■ **Exercise prompt**
All that is wanted is the span of lines from the one with "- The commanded" to the last line of the data, copied exactly.

----

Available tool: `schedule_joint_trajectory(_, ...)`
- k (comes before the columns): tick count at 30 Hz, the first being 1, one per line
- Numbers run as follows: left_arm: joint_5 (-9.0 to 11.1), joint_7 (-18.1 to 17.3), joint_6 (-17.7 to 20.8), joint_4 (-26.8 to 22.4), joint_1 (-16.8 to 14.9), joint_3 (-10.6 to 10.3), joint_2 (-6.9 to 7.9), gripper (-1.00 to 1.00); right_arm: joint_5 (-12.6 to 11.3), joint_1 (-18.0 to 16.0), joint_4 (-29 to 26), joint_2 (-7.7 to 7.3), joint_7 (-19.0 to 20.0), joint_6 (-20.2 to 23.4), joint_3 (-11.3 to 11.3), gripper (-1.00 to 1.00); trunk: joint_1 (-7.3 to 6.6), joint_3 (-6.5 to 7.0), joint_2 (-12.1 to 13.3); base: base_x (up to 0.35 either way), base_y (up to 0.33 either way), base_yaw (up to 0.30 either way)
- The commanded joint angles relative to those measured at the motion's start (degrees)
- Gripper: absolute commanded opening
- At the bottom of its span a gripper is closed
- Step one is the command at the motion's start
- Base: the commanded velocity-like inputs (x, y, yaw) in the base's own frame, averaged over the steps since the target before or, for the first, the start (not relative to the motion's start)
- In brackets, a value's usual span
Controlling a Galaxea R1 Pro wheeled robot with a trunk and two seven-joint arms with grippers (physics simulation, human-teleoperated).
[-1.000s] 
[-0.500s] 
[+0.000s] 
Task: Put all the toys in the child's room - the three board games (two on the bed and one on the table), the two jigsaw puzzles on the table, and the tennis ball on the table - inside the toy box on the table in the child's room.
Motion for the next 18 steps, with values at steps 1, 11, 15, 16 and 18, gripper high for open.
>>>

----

■ **Answer below**
- The commanded joint angles relative to those measured at the motion's start (degrees)
- Gripper: absolute commanded opening
- At the bottom of its span a gripper is closed
- Step one is the command at the motion's start
- Base: the commanded velocity-like inputs (x, y, yaw) in the base's own frame, averaged over the steps since the target before or, for the first, the start (not relative to the motion's start)
- In brackets, a value's usual span
Controlling a Galaxea R1 Pro wheeled robot with a trunk and two seven-joint arms with grippers (physics simulation, human-teleoperated).
[-1.000s] 
[-0.500s] 
[+0.000s] 
Task: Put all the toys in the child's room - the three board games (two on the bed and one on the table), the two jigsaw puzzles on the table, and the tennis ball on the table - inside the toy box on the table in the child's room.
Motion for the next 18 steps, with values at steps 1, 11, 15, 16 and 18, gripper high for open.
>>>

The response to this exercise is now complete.